Lesson 14: Creating and Managing Active Directory Users and Computers

Question 1

Two types of users on 2012

Answer 1

Local Users

Domain Users

Question 2

Local Users

Answer 2

Can only access resources on a local computer and are stored on the local SAM database on the computer where they reside.

Question 3

SAM

Answer 3

Security Account Manager – database present on servers that stores user accounts and security descriptors for users on the local computer

Question 4

Domain Users

Answer 4

Users that can access network resources.
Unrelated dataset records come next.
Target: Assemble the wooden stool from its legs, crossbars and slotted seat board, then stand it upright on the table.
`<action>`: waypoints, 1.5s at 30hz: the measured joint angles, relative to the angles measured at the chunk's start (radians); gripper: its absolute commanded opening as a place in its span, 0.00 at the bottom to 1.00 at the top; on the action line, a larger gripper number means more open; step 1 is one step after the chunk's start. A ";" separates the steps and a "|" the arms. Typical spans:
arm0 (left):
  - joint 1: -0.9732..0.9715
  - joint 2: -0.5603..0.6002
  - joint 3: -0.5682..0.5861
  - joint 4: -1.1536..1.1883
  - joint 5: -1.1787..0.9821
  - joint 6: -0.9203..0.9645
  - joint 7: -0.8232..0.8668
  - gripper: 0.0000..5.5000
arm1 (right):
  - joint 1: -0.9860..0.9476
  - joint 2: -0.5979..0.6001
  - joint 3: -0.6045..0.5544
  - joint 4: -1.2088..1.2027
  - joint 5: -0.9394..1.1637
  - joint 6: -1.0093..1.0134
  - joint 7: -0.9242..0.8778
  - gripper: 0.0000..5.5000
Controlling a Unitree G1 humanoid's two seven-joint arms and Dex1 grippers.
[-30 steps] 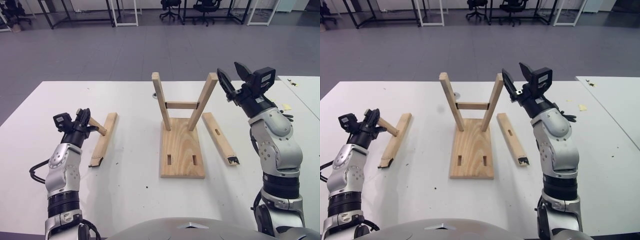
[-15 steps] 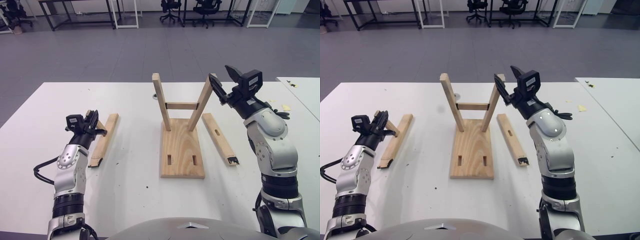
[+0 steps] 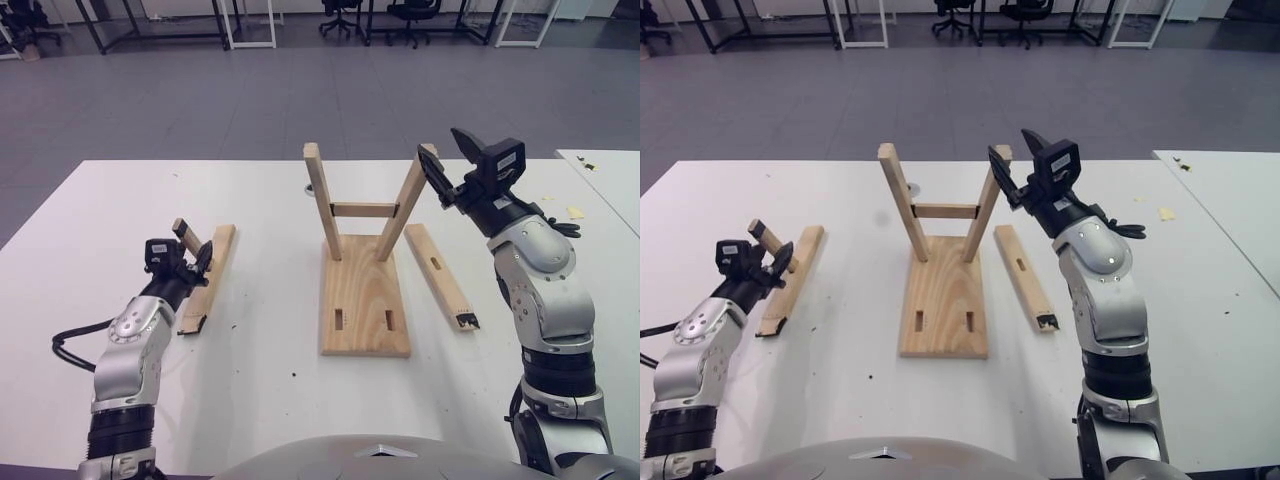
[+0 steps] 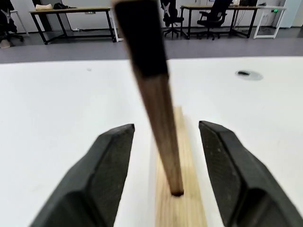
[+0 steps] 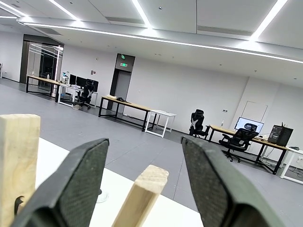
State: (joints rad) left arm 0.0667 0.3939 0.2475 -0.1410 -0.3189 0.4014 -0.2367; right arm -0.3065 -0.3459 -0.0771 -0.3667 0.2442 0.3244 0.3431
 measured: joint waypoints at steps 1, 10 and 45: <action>0.027 0.017 0.001 -0.034 0.000 0.070 0.001 0.57 | 0.000 0.000 0.000 0.000 -0.002 0.000 -0.002 0.52; 0.074 0.028 -0.018 -0.106 -0.005 0.277 -0.002 0.73 | 0.004 0.005 0.006 0.000 -0.012 0.001 -0.008 0.52; -0.638 0.015 -0.238 -0.190 -0.079 -0.004 -0.269 0.37 | -0.598 0.287 -0.291 0.282 0.905 0.452 -0.254 0.52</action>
State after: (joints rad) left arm -0.5710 0.4088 0.0100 -0.3314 -0.3978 0.3979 -0.5059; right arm -0.9040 -0.0594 -0.3678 -0.0847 1.1489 0.7764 0.0891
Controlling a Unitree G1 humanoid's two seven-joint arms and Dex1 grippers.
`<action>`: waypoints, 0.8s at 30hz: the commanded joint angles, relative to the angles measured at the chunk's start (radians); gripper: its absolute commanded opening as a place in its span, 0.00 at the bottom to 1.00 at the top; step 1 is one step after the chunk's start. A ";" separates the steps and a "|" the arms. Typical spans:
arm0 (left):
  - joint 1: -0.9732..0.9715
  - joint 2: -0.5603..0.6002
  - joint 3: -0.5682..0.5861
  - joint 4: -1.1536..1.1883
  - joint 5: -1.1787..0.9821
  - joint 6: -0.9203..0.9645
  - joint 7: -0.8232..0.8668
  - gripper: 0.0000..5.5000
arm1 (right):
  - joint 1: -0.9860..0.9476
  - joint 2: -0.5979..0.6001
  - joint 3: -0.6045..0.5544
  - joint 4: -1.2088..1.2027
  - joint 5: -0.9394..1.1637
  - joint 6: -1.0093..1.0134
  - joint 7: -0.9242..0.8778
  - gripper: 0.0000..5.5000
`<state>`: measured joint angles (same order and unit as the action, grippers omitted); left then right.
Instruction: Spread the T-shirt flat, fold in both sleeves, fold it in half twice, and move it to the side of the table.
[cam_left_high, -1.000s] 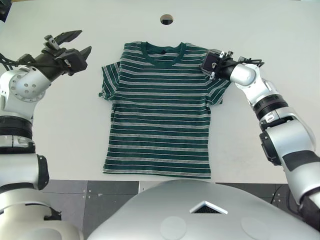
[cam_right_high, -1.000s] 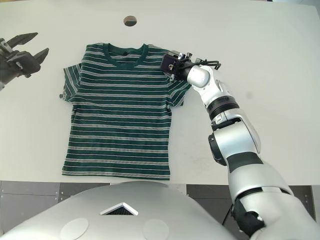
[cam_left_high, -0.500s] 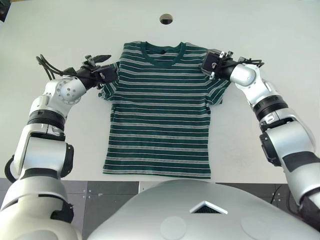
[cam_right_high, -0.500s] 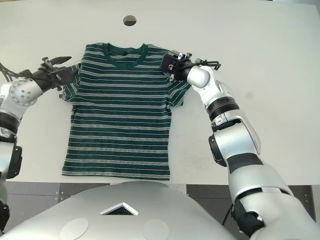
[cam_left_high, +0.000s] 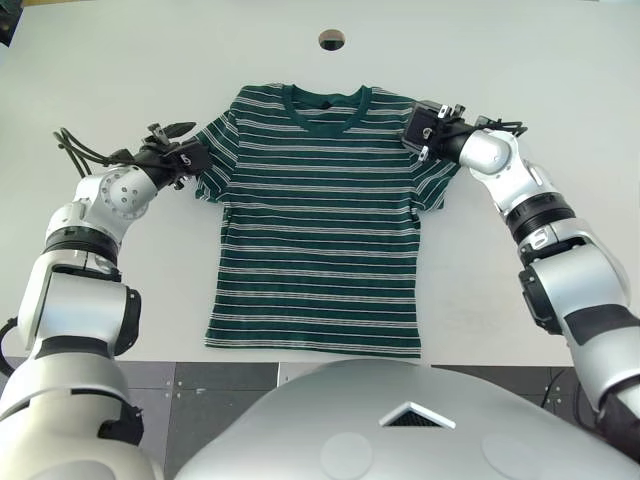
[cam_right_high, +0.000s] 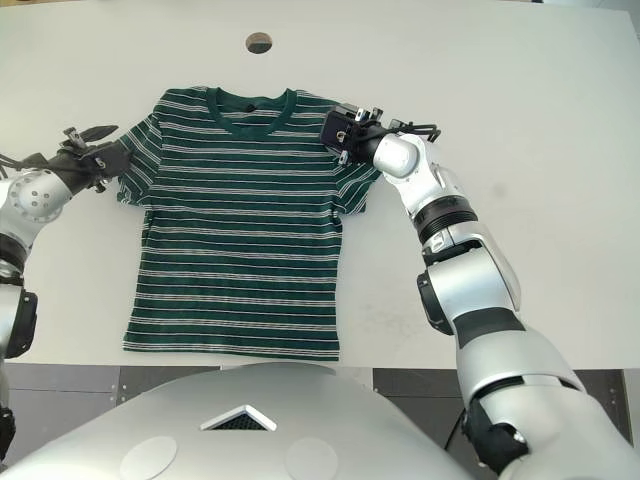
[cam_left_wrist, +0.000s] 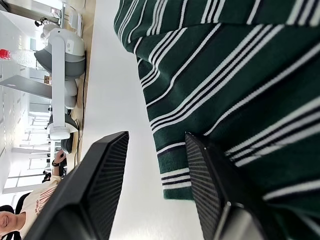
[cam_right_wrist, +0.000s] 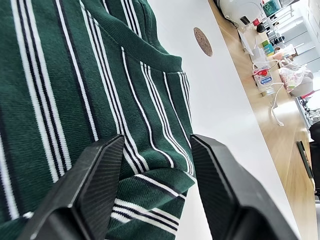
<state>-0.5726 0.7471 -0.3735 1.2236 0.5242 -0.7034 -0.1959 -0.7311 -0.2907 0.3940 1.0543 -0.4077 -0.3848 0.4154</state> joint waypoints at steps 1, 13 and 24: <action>0.048 0.006 -0.017 0.019 0.018 0.019 -0.036 0.38 | 0.022 -0.007 0.004 0.014 -0.008 0.023 0.013 0.44; 0.023 0.013 0.196 -0.131 -0.260 -0.106 -0.098 0.38 | -0.016 0.004 -0.069 -0.065 0.045 -0.096 -0.096 0.44; 0.386 0.020 0.465 -0.725 -0.869 0.274 -0.417 0.38 | 0.208 -0.127 -0.206 -0.595 0.124 0.020 -0.075 0.44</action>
<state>-0.2934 0.7915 0.0616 0.6150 -0.2345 -0.5811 -0.5466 -0.5644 -0.3926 0.2234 0.5656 -0.3166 -0.4151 0.3199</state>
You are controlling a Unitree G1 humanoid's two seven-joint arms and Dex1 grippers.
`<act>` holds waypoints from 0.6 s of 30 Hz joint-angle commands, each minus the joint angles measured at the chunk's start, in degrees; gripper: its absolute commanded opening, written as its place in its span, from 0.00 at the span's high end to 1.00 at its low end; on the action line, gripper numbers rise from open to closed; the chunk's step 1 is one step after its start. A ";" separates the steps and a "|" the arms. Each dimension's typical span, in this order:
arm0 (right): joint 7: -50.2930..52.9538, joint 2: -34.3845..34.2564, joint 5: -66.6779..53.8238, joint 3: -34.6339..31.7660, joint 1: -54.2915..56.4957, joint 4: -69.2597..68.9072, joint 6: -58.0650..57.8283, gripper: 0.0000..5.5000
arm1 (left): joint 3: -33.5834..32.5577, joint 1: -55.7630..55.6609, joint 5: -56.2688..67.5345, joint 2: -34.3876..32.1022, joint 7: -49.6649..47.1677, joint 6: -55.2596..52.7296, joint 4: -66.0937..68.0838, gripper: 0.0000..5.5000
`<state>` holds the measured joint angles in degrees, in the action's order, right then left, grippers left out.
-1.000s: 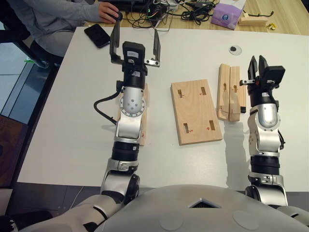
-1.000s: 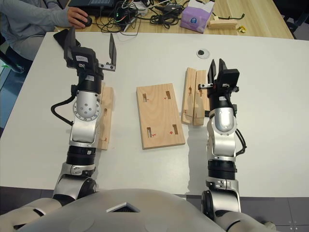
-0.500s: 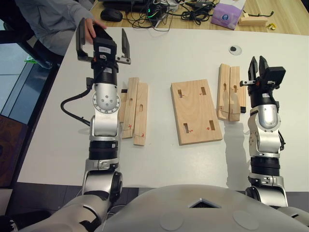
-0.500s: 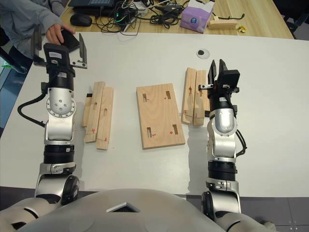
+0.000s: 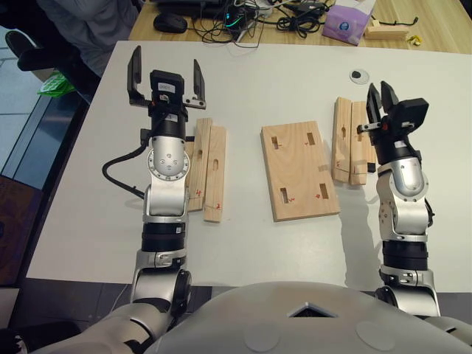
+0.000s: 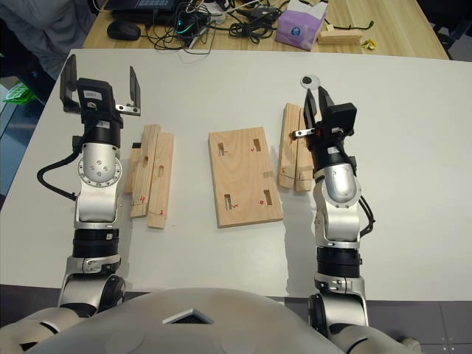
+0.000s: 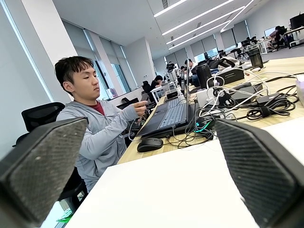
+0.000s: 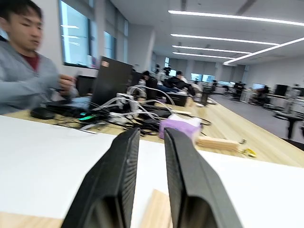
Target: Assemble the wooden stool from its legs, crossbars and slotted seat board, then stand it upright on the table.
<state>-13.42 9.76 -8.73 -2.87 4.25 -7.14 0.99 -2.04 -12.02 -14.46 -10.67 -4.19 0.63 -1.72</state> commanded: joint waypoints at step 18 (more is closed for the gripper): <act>-8.73 2.78 -2.65 6.72 -7.41 -8.08 -7.76 0.83 | -0.14 13.57 2.18 -14.37 23.52 -27.91 -13.91 0.10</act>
<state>-19.92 12.80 -9.31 1.71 -2.28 -13.29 -4.48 -2.79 1.22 -12.75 -24.52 18.44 -25.92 -15.14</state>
Account info is stored in the AD DS database and replicated to all domain controllers.

Question 5

Two built-in user account on computers running Windows Server 2012

Answer 5

Administrator

Guest

Question 6

4 security guidelines for the administrator account

Answer 6

Rename the account
use a strong password
limit knowledge of who has the password
do not use the account for non-admin tasks

Question 7

By default, the guest account is ____

Answer 7

Disabled and has no password

Question 8

What are two restrictions you should consider for the guest account

Answer 8

Rename the account.

set a strong password

Question 9

You cannot ____ the admin or guest account

Answer 9

delete

Question 10

ADAC

Answer 10

Active Directory Administrative Cener

Question 11

Two interfaces to create a user

Answer 11

ADAC

Active Director Users and Computers console

Question 12

4 tools used to create multiple users and groups

Answer 12

Dsadd.exe
Windows PowerShell
Comma-separated value directory exchange (CSVDE.exe)
LDIFDE.exe

Question 13

LDIFDE.exe

Answer 13

LDAP Data Interchange Format Directory Exchange

Question 14

User Template

Answer 14

A standard user object containing boilerplate attribute settings that you can apply to new users that you create.

Question 15

Which exe file can you use to create objects like users, groups, and OUs?

Answer 15

Dsadd.exe

LDIFDE.exe

Question 16

Header Record

Answer 16

The first line of the a CSV text file that provides attribute names.

Question 17

Difference between Dsadd.ee and lfifde.exe?

Answer 17

LFIFDE.exe allows you to modify objects that are already created.

Question 18

What do computer objects share with user objects?

Answer 18

They have properties, like name, location, and who can manage them.
They inherit group policy settings from container objects like domains, sites, and organizational units
They can be members of groups and inherit permissions from group objects

Question 19

Before a client PC sends login credentials to the DC, what happens?

Answer 19

The client PC and the DC each verify that the other is a member of the domain by checking that their computer object is in the DC

Question 20

2 steps to adding a computer to AD DS

Answer 20

Create a computer account in Active Directory
Join the PC to the domain

Note that joining a PC to the domain will allow the computer to create its own object

Question 21

DN

Answer 21

Distinguished Name. Unique name for an object

Question 22

What EXE can be used to create computer objects?

Answer 22

Dsadd.exe

Question 23

How do you change more than one object at a time?

Answer 23

Select multiple objects (shift, control) and right-click, properties.

Question 24

What EXE can be used to join a computer to a domain?

Answer 24

netdom.exe

Question 25

How can you joing a PC to a domain while the PC is offline?

Answer 25

djoin.exe
Run this once on a PC connected to the domain. Use the outputed text file when running it again, on a PC not connected. Once connected, the offline PC will use the file to join the domain.